2D Correlation Spectroscopy (COSY) can be used to identify and study coupled resonances that cannot be observed or distinguished in 1D NMR spectra. However, resources and literature on best practices for processing raw 2D COSY data are limited. In this work, we describe a novel pipeline of signal processing algorithms and visualizations for quality assessment and artifact mitigation designed specifically for raw 2D COSY data, including detection of residual H2O and lipid contamination, correction for drift across averages, and peak location correction to enable more accurate comparisons of metabolites across subjects.
2D COSY pre-processing
Figure 1 depicts the 2D COSY processing pipeline, which starts with raw scanner data containing the free induction decay (FID) signal acquired from each coil for each t1 increment, often with multiple repeated acquisitions (averages) for each of the increments. This creates a 4-dimensional complex matrix with dimensions [t1 increments x samples x averages x coils]. The dataset used in the following example was collected from a Siemens 3T scanner (TIM Skyra, VD11) using a 32 channel head coil. 2D COSY was acquired with a starting echo time of 30 ms followed by 64 t1 increments of 0.8 ms each, 8 averages per increment, and 2048 data points2. An SVD-based algorithm3 is used to derive coil weightings from the raw scanner data, which are applied to each average and t1 increment, creating a [64 x 2048 x 8] matrix.2D COSY signal quality assessment
At this stage in the processing pipeline, failure of H2O suppression, lipid contamination, and issues with signal drift across averages can generally be detected visually, so we developed a series of simple diagnostic visualizations designed to rapidly highlight these kinds of issues.
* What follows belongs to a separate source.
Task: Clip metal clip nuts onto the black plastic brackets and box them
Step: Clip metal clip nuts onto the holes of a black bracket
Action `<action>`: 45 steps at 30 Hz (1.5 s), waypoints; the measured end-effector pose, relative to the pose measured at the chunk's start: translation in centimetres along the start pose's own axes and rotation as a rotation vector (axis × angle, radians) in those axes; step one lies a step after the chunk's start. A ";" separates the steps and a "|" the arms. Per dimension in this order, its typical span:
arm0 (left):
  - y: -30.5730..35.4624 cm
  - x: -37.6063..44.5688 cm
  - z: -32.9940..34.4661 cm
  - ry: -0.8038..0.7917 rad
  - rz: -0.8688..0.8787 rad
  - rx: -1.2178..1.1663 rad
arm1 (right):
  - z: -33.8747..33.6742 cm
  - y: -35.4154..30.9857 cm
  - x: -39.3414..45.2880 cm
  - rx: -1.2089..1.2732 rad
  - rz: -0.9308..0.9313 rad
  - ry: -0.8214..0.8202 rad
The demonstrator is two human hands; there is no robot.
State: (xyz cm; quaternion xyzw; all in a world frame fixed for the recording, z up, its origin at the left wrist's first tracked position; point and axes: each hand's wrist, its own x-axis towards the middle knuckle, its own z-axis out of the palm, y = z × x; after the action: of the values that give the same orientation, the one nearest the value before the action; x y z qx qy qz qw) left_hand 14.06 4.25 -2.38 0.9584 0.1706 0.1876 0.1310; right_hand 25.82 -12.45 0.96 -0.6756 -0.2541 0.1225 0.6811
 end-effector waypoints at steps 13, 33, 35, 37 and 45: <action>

Contamination of the metabolite region of the spectrum by residual H2O changes the magnitude and shape of the signals in characteristic ways in the time and frequency domains4. It can begin at any point in the scan, thus affecting some increments and not others. Figures 2 and 3 depict diagnostic visualizations designed to highlight if and when issues with the H2O suppression process developed during the acquisition. These same views of the data can also be used to spot lipid contamination, as shown in Figure 4, and reveal issues with signal drift across averages. If drift is detected, it is fixed at this point using an implementation of the spectral registration algorithm5.Generating the 2D COSY spectra and metabolite location correction
After coil weighting, quality assessment and correction for signal drift, we average the averages, apply apodization using a Tukey window, zero-fill the FIDs to increase the f1 frequency domain resolution, and perform a 2D Fast Fourier Transform. At this point, metabolite quantification can be performed; however, we’ve observed many cases where major metabolite peaks such as N-acetylaspartate (NAA) and Creatine are offset from their correct locations in the 2D parts-per-million (ppm) plane, as shown in Figure 5, top. These offsets are not necessarily the same for all individuals, making it difficult to compare metabolites across a population of subjects. To solve this problem, we developed a metabolite location correction algorithm designed to adjust peak locations, but not alter their amplitudes. We first extract the values that lay as close to the diagonal as possible in the 2D COSY matrix, and identify peak locations (in Hz) in the diagonal signal that are closest to a set of landmark singlets: N-acetylaspartate (2.008 ppm), Creatine (3.027 and 3.913 ppm), Choline (3.185 ppm), and myo-inositol (3.5217 ppm), for this dataset. In f1 and f2, we create a ppm axis piecewise between each pair of landmarks by finding the equation of the line intersecting the theoretical peak locations (in ppm) and the empirical peak locations (in Hz), creating a unique ppm mesh that maps the empirical peak locations to the theoretical ones. This mesh is then aligned to a common, uniformly sampled reference ppm mesh using 2D interpolation. Figure 5 (bottom) illustrates the effects of the processing pipeline for an ensemble of subjects.1. Thomas, M.A., et al., Localized two‐dimensional shift correlated MR spectroscopy of human brain. Magnetic Resonance in Medicine, 2001. 46(1): p. 58-67.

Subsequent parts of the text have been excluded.